Some time ago, I went to a vendor sponsored event. These are usually good places to pick up on new technologies. find out what else is going on and also network with other people within the industry. It also allows me to take some time off away from normal activities, and re-charge my batteries so to speak.
I took a short break during the lunch period and started talking to a guy who told me that he was the IT manager for a government organization. Although he and I have the same job title, he has a lot more responsibility - a base of several thousand users and a large team of specialists working for him.
During the conversation, the topic of SAP came up - it turns out that his organization has also installed SAP. It appears they started about a year before we did, and went live a couple of months before us. Although there is little in common between our two businesses, we had similar issues with the SAP implementation. We swapped business cards and made promises to contact each other again. This is quite common practice, but generally I wouldn't expect to hear from anyone afterwards.
To my surprise, I got an email from this guy a short while ago. In it, he detailed a number of issues regarding their project and the people involved. They have been using one of the top tier consultancies and have spent many 10s of millions of dollars so far. Although they went live well over a year ago, they still have consultants on site - in fact these people almost have their own office space and on any given day, they will have between 5 and 10 consultants working on something to do with the product.
I've now shared several emails with this guy. Although he didn't specifically ask me not to reveal too many details, I wouldn't want to put him in an awkward position, so I am going to be a bit careful. However, I can say that he and his staff feel very unhappy about the position they are in. From his comments, it seems that the consultants almost never talk to the IT staff or manager. Certainly, the IT staff appear to have had limited training at best and in most cases, none at all.
The project itself seems have been entirely managed by the consultancy firm, and very little communication seems to have occurred between them and the IT department or the business process owners. Worse, the end users seem to have had equally limited training. At this stage, the IT staff take calls from the end users, record the issue what ever it might be, and then just pass it on to the consultants. He indicated that on some occasions, they get a response the same day, but in most instances, it is usually several days before they are offered a resolution - in most cases, they just get told that the issue is "closed".
When they started their project, an amount of money was allocated specifically for training. All of this has now been sucked up by by the project along with amounts budgeted for other IT projects. It appears that the money pit that is SAP just gobbles up cash, and at this stage, they seem to be able to do little with the product in terms of the business processes - he indicated that not one module seems to be working as it should.
I have to be honest, I feel really sorry for this guy and his staff. I've been there, I have the war marks and I know just how frustrating it can be.
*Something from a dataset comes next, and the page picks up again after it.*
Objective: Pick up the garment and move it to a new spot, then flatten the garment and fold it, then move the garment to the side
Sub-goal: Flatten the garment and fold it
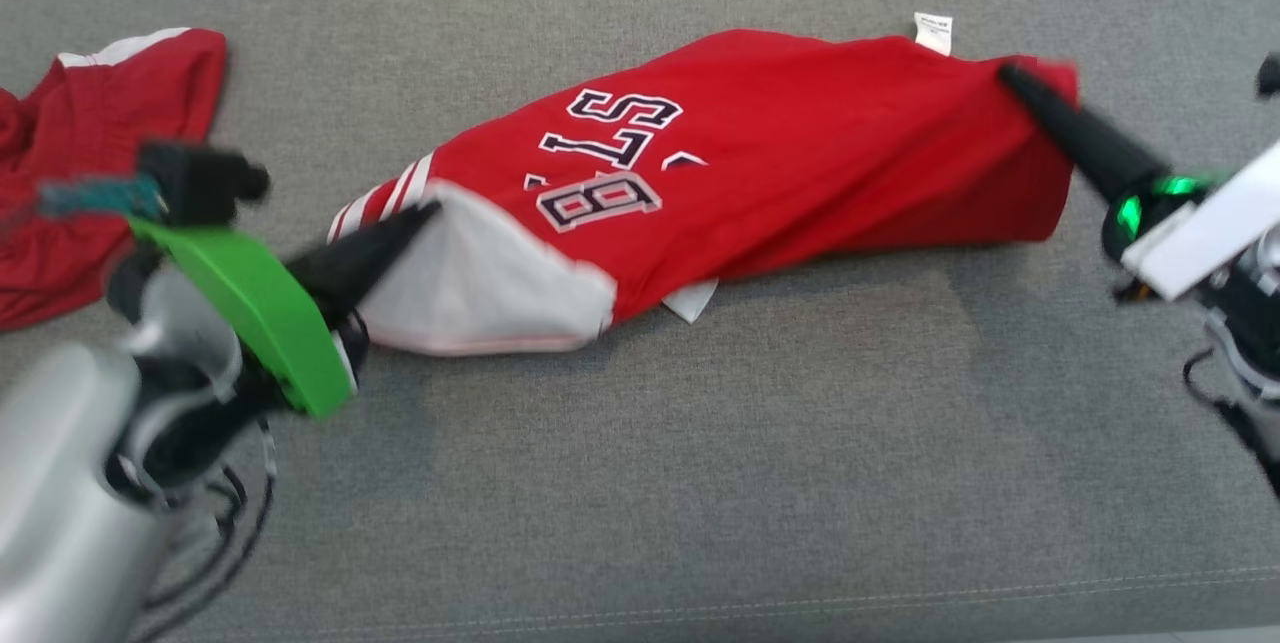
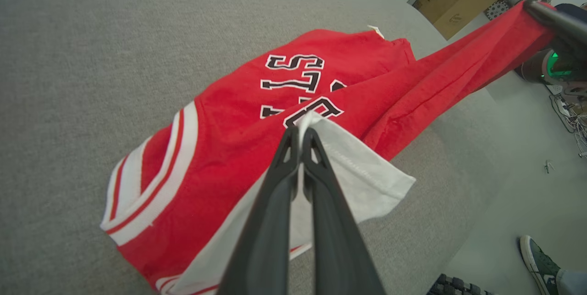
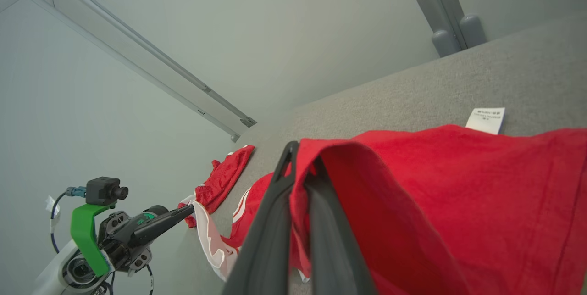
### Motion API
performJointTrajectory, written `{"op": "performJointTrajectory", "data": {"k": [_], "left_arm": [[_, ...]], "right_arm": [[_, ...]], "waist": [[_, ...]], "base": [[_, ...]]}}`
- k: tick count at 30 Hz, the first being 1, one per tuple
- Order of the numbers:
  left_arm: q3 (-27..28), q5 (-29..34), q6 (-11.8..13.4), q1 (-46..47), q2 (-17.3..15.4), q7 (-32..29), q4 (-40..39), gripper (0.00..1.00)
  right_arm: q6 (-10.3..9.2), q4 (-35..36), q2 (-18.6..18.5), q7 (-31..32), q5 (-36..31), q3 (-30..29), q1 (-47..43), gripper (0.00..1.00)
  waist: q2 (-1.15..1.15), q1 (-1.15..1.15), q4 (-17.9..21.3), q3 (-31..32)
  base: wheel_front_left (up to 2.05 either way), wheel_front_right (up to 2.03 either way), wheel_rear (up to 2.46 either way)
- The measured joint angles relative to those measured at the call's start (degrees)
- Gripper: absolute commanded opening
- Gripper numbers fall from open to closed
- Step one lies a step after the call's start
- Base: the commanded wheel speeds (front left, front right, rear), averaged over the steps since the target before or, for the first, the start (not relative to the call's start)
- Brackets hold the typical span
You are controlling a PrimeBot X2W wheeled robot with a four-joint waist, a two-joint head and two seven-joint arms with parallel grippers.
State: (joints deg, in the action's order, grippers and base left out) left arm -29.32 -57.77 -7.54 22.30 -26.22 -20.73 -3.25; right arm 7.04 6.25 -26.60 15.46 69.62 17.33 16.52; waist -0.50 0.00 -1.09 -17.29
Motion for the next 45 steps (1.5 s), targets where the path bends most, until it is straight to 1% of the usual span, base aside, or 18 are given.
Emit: {"op": "performJointTrajectory", "data": {"k": [2,6,9,10,12,14,16,17,20,22,24,27,31,33,36,38,41,45], "left_arm": [[2.2,-1.4,0.0,6.9,0.1,-1.8,1.0,0.0],[10.2,-2.0,0.0,23.6,1.2,-1.8,2.2,0.0],[14.2,2.8,0.0,36.7,-1.0,-1.3,2.4,0.0],[15.5,4.7,0.0,40.6,-2.1,-0.7,2.4,0.0],[19.2,6.6,0.1,47.8,-2.9,2.3,2.0,0.0],[22.2,7.1,0.0,54.6,-1.9,6.5,2.5,0.0],[23.2,6.9,0.0,58.7,0.3,9.7,3.2,0.0],[21.6,5.0,0.0,58.7,2.3,10.5,4.6,0.0],[14.4,3.9,0.1,54.6,3.4,9.9,5.6,0.0],[11.0,1.6,0.1,49.1,4.5,9.7,6.5,0.0],[9.3,-0.6,0.1,42.5,5.6,9.7,7.3,0.0],[7.4,-3.3,0.1,33.8,6.1,10.7,7.7,0.0],[5.4,-5.6,0.1,23.7,6.9,13.5,7.5,0.0],[4.0,-6.9,0.1,19.1,7.2,14.1,6.4,0.0],[-0.3,-7.4,0.1,13.6,7.2,14.6,4.1,0.0],[-0.9,-7.4,0.1,10.3,6.8,15.6,4.0,0.0],[-2.0,-6.9,0.1,5.9,5.0,17.2,4.3,0.0],[-2.7,-4.1,0.1,0.9,2.3,18.8,6.5,0.0]], "right_arm": [[-0.69,-1.2,0.0,1.0,0.0,-1.8,6.4,0.0],[-4.19,-2.8,-0.2,2.3,-0.8,-5.1,21.1,0.0],[-6.66,-2.9,1.3,0.9,-1.3,-9.9,33.5,0.0],[-7.3,-2.9,1.9,-0.4,-1.5,-11.6,37.8,0.0],[-8.13,-2.8,2.8,-4.2,-2.6,-15.4,45.8,0.0],[-7.31,-2.9,4.0,-9.5,-3.8,-18.3,52.7,0.0],[-5.21,-3.5,5.1,-13.2,-4.7,-18.8,57.1,0.0],[-3.48,-5.5,4.8,-13.4,-5.0,-16.5,57.6,0.0],[-1.7,-10.3,2.5,-11.2,-8.2,-10.7,53.3,0.0],[-1.23,-12.7,1.3,-10.8,-8.6,-9.3,48.2,0.0],[-1.0,-14.9,0.6,-9.9,-8.6,-8.5,43.1,0.0],[-0.49,-17.1,-0.8,-8.1,-8.6,-5.8,34.0,0.0],[-0.47,-20.1,-0.3,-8.0,-6.0,-4.8,20.8,0.0],[-0.46,-20.9,0.1,-8.6,-4.8,-4.9,15.9,0.0],[-0.22,-21.5,1.3,-10.4,-2.9,-5.5,11.0,0.0],[0.0,-21.5,2.1,-11.3,-2.3,-5.5,8.6,0.0],[0.0,-21.0,3.2,-13.1,-1.0,-5.6,5.6,0.0],[0.0,-18.3,3.0,-14.0,-0.5,-3.7,1.8,0.0]], "waist": [[0.0,0.0,0.2,-1.5],[0.0,0.0,0.3,-4.5],[0.0,0.0,0.2,-6.7],[0.0,0.0,0.2,-7.5],[0.0,0.01,0.1,-9.0],[0.0,0.0,-0.1,-10.4],[0.0,0.0,-0.5,-11.4],[0.0,0.0,-1.2,-11.8],[0.0,0.01,-2.3,-11.8],[0.0,0.01,-3.1,-11.5],[0.0,0.0,-3.8,-11.0],[0.0,0.0,-4.5,-10.1],[0.0,0.0,-5.1,-8.3],[0.0,0.0,-5.2,-7.2],[0.0,0.0,-5.2,-5.3],[0.0,0.0,-5.1,-3.9],[0.0,0.0,-4.9,-1.8],[0.0,0.0,-4.4,1.1]], "base": [[0.0,0.0,0.0],[0.0,0.0,0.0],[0.0,0.0,0.0],[0.0,0.0,0.0],[0.0,0.0,0.0],[0.0,0.0,0.0],[0.0,0.0,0.0],[0.0,0.0,0.0],[0.0,0.0,0.0],[0.0,0.0,0.0],[0.0,0.0,0.0],[0.0,0.0,0.0],[0.0,0.0,0.0],[0.0,0.0,0.0],[0.0,0.0,0.0],[0.0,0.0,0.0],[0.0,0.0,0.0],[0.0,0.0,0.0]]}}
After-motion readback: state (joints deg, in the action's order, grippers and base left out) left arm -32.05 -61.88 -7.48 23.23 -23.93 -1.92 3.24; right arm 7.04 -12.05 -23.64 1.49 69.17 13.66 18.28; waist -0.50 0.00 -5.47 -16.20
There were times when I seriously doubted that we would be able to get some of the processes working. I wanted to try to help him out and give him some practical advice - I then realised something really bizarre.
I was trying to defend SAP.
Seriously, I actually found myself writing to him, telling him that once it was working, he would be really pleased at how he could get certain things working for him. I've passed information to him on certain specific transactions for admin and systems monitoring. I know that several of these have been previously unknown to him or his staff - he asked for clarifaction how to use the t-code. He also came back with questions about some of the information that they found, some of which I have been able to assist him with.
From my point of view, one of the most serious issues was to do with user permissions - previously, all of this had been managed by the consultants. I've helped this guy understand how to analyse what permissions have been allocated, and also how to test to see where they are going wrong. What got me was how greatful he was for the information that I was able to give him.
I'll be honest, I've not been impressed with the consultants that we have had working on our project. I felt that they didn't achieve a lot of the things that they were supposed to do. Most of our internal project people struggled to get the required information they needed, and it seemed to take far too long to get some of what we saw as fairly simple issues resolved. I think that we have spent a great deal of money and at the moment, don't really have a lot to show for it in terms of ROI. But at least our system is working, and people can use it to do the basics.
But when we compare our implementation to the project at this other organization, ours is a runaway success.
It got me talking to one of my staff - I discussed the issues they had had, and what would be needed to correct them. He then made a comment that perhaps we could hire ourselves out as "guns for hire" - experienced IT staff with SAP knowledge that could go around the companies trying to install SAP having issues, and help them get the problems resolved. He was a bit taken aback when I pointed out that such people already existed - and they are called "consultants"!